Level horizons work in some cases, in this case, it doesn't. It should have been leveled. I am wondering if the reason he didn't is because it would have caused a bottom crop that would have been too close to the lion. That probably could have been dealt with. If I had been one of the judges, I would have passed on this one. Sorry, it is just one of those fatal flaws (in a landscape image with a clearly defined horizon) that can't be overlooked. No different than a portrait where there is a tree coming out of the top of someone's head. These types of flaws are different from, say, a centered horizon, which is generally a no-no, but can be justified.
 
It's possible the horizon is just an error, unfixable because as noted the crop might well destroy the lower left.

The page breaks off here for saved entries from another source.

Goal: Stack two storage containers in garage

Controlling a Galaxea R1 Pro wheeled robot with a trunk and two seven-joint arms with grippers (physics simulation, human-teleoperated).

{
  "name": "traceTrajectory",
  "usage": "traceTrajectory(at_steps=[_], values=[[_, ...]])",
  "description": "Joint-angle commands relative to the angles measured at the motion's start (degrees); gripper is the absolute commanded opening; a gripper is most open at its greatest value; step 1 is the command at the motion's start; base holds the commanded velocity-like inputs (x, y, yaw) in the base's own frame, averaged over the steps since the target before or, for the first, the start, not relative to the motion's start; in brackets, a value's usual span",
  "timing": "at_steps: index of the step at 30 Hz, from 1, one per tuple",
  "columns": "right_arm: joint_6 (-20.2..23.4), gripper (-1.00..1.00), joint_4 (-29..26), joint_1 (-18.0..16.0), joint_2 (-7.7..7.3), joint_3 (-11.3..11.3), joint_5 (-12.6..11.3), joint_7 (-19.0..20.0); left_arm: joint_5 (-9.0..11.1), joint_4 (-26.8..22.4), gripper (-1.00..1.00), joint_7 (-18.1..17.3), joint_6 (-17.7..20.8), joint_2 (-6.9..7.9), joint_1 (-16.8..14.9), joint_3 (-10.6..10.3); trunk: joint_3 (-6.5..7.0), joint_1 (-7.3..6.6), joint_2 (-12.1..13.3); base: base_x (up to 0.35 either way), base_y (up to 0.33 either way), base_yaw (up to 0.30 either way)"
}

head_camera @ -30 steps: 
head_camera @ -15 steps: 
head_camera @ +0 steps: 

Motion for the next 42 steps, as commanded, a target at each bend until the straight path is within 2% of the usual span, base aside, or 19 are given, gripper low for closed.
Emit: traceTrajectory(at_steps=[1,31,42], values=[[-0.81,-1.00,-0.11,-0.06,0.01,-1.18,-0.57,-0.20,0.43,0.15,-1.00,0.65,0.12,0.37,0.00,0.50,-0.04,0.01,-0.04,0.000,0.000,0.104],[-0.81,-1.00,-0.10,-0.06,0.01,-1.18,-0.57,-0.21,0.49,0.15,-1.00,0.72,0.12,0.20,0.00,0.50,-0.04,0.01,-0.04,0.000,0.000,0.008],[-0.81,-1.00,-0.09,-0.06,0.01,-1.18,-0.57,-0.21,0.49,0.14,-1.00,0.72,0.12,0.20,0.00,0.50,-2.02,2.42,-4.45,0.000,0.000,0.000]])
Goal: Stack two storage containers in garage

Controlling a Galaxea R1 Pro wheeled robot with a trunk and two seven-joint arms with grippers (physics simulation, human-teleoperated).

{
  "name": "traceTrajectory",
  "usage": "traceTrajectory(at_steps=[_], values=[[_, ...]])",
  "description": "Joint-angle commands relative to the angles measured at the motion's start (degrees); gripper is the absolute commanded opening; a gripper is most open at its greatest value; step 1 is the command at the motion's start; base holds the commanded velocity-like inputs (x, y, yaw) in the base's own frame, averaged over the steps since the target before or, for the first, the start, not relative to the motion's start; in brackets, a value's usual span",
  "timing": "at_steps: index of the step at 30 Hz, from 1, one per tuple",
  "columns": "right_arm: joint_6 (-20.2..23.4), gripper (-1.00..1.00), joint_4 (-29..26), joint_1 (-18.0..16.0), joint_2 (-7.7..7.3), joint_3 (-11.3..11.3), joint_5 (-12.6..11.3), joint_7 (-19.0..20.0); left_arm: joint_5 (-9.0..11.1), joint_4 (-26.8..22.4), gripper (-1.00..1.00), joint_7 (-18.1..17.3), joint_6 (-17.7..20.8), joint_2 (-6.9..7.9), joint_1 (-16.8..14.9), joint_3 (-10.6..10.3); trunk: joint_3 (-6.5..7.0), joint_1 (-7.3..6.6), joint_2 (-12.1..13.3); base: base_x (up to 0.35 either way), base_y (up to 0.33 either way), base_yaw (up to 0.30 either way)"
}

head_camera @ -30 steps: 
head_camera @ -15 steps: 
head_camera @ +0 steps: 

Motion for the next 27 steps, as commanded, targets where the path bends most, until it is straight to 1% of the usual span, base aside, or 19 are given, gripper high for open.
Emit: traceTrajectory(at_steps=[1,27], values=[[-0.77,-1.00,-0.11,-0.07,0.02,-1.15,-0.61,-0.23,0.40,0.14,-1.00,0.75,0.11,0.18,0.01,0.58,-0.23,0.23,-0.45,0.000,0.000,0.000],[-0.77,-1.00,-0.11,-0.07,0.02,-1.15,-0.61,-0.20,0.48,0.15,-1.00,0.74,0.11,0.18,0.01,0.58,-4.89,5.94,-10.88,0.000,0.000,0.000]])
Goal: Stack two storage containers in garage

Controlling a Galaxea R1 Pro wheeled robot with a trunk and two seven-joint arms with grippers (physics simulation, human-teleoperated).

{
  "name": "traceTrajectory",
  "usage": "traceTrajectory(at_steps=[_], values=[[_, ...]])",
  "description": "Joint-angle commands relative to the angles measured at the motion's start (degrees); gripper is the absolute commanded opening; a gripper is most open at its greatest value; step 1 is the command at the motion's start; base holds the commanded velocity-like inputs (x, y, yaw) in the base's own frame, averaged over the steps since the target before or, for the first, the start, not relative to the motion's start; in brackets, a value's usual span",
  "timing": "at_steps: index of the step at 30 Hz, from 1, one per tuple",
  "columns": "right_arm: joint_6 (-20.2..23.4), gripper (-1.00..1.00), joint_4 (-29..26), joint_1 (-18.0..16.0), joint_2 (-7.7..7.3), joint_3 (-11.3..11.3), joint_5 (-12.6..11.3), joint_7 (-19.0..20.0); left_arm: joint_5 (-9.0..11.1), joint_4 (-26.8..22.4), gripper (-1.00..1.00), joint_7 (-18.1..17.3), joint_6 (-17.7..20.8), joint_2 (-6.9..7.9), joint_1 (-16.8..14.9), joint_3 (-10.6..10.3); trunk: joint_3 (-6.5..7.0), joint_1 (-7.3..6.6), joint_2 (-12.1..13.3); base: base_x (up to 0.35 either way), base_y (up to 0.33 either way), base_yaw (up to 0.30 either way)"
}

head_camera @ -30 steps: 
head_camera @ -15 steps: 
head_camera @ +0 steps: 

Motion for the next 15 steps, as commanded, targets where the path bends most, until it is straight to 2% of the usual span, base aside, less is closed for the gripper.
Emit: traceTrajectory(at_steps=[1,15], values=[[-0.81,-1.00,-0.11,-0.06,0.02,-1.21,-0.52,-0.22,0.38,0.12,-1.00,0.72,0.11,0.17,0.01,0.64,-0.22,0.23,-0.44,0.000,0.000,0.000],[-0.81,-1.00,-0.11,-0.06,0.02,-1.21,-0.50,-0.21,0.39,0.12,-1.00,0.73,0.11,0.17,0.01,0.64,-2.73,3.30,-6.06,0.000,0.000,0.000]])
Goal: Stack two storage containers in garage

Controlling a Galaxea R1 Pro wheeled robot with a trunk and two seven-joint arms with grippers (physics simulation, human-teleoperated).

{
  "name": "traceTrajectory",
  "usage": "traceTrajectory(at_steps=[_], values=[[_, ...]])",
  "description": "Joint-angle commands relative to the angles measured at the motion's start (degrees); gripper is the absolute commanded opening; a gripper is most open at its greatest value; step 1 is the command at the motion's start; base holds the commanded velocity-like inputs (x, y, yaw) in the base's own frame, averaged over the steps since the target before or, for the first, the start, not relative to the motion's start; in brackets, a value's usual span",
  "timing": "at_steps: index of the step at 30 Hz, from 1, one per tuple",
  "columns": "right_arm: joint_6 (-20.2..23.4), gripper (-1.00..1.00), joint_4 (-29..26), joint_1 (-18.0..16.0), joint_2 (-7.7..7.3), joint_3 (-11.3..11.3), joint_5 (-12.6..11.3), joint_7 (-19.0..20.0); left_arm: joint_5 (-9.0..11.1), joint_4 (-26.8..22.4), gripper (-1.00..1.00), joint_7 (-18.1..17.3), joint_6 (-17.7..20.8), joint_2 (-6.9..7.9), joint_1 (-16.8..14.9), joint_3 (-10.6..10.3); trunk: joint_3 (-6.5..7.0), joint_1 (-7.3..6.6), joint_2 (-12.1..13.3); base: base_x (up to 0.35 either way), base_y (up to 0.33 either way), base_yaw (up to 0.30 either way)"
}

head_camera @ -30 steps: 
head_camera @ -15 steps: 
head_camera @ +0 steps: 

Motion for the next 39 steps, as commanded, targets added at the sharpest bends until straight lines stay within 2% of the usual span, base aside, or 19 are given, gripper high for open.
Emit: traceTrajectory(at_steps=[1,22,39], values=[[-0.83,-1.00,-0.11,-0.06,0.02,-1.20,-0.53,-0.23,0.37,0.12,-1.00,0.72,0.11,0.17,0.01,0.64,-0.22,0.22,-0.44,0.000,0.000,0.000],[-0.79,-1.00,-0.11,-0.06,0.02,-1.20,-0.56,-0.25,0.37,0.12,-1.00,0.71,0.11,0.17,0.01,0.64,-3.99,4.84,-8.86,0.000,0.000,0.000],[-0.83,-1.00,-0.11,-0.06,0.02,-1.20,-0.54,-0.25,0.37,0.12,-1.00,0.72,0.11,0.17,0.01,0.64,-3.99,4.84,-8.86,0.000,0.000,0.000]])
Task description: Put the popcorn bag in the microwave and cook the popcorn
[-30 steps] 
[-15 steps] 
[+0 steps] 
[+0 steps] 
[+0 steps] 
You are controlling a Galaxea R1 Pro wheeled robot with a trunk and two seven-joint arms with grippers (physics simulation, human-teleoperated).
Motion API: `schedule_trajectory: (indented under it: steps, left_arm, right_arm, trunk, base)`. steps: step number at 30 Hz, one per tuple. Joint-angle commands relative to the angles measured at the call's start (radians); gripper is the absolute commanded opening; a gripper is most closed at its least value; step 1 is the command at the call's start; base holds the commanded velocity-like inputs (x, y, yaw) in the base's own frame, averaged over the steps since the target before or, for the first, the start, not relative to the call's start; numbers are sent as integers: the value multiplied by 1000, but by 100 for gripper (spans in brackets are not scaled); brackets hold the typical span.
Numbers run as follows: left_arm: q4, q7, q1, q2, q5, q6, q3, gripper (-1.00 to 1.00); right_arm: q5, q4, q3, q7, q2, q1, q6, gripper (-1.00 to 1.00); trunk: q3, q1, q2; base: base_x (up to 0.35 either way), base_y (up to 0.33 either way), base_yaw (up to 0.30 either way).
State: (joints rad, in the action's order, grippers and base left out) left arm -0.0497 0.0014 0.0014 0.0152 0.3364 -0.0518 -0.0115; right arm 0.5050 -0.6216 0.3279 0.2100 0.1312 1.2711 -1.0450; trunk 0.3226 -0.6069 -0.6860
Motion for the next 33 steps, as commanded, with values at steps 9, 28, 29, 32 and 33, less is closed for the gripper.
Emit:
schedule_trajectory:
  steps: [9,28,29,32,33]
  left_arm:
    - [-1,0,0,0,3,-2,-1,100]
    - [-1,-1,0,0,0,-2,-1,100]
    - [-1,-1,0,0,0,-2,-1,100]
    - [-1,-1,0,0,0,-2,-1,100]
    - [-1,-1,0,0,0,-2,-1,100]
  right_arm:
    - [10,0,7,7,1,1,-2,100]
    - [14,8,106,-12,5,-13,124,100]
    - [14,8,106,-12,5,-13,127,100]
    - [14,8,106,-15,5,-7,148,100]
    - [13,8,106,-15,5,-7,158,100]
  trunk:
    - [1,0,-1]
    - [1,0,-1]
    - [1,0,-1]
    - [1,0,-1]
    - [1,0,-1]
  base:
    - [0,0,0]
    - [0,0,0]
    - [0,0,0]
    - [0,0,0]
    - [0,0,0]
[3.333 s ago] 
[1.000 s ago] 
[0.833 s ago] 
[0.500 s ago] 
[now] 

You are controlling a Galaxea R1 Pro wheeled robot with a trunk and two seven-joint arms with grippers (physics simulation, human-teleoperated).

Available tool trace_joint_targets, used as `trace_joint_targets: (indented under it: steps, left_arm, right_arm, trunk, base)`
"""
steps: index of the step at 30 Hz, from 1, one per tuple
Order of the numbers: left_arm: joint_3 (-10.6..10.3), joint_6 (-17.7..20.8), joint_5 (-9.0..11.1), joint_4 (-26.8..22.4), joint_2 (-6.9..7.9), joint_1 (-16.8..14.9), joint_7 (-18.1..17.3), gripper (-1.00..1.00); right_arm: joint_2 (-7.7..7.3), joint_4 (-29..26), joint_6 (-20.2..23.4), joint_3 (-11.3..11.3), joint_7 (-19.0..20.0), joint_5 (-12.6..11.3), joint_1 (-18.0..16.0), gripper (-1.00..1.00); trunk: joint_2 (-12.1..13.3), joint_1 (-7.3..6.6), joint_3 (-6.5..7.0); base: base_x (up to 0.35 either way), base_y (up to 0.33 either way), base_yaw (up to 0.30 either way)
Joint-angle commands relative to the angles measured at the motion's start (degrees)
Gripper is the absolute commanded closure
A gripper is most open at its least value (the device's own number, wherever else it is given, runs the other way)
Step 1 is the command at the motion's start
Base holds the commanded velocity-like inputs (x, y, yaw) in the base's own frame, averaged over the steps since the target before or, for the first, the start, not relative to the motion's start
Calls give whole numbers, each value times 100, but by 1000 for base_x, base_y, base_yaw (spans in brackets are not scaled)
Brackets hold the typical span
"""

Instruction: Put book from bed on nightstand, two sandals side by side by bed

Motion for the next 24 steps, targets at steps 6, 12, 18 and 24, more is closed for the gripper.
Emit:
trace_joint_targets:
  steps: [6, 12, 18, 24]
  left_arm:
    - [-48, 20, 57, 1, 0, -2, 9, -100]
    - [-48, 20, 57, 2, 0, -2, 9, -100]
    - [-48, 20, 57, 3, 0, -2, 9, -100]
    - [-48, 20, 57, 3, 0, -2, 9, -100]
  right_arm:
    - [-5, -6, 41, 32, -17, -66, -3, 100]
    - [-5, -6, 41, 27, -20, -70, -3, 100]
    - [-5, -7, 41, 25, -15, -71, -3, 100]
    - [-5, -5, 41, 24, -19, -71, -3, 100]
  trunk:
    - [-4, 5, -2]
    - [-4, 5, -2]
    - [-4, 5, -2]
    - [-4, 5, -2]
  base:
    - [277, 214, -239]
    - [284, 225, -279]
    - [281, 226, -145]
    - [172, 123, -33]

The tilted horizon seems to add tension or dynamism. Straighten the horizon and it's just a bunch of sleepy cats. Still a pretty cool photo, but not an award winner.
 
This is kindof a non issue. Crooked horizon? eyes not perfectly in focus? killing rule of thrids? Sometimes important sometimes not:

Good photos do not need to adhere to standard photography rules if they are good. What is good? You'll know it when you see it.
 
It's obvious. His photo is utter chit. Worthless, fertilizer-grade chit. Because, you know, the horizon is not at 0.00. That is pretty much the prevailing criteria here it seems for judging images. Thankfully, the contest judges were not a TPF panel.
Maybe his photo was so good that in spite of a crooked horizon, it was successful.